Son dakika haberleri... Son dakika haberleri... MHP Genel Başkanı Devlet Bahçeli, parti genel merkezinde "Liderlik ve Siyaset Okulu 19. Dönem Sertifika Töreni'ne katıldı. MHP lideri Devlet Bahçeli önemli açıklamalarda bulundu.
Bahçeli, parti genel merkezinde Liderlik ve Siyaset Okulu 19. Dönem Sertifika Töreni'nde konuştu.
Siyaset ve Liderlik Okulunun kesintisiz şekilde 2009'dan beri açık ve faal olduğunu belirten Bahçeli, o tarihten bugüne kadar çok sayıda kardeşlerinin zamanlarından tasarruf ederek, günlük meşgalelerinden fedakarlık yaparak Siyaset ve Liderlik Okulunun kapısından girdiğini söyledi.

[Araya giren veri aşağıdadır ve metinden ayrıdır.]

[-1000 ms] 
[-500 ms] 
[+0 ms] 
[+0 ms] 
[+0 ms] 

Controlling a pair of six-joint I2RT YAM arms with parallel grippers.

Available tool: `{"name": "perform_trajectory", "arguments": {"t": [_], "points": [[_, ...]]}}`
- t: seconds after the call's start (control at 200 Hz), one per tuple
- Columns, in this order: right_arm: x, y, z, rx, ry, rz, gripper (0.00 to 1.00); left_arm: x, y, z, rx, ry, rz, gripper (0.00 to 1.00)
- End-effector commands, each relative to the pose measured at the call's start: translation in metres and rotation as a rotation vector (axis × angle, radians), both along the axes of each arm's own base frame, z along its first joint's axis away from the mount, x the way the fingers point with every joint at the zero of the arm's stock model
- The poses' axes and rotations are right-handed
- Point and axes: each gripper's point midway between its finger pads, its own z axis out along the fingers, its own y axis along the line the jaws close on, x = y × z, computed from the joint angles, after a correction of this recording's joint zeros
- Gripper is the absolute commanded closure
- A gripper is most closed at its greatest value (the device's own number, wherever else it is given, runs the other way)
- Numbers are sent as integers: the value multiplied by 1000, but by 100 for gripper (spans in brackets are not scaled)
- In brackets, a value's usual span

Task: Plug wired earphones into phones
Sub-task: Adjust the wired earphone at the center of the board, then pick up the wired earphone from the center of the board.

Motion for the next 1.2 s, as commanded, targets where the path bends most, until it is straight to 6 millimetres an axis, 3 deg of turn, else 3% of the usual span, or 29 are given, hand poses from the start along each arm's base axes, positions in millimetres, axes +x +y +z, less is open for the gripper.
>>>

Tarihin tozlu raflarına düğümlenerek bırakılan mahut tartışma konularını, dış bağlantılı operasyon ikmaliyle tekrar gündeme taşımanın yalnızca aymazlık değil aynı zamanda ahmakça ve alçakça bir tezgah olduğunu belirten Bahçeli, "Milli ve manevi değerlerimizin istismar edilmesini tahrik ve provoke edenler, ne bu vatana ne bu millete ne de yüzyıllık Cumhuriyet müktesebatına sevgi ve saygı duymayan laçka tipler, layüsel asalaklardır." diye konuştu.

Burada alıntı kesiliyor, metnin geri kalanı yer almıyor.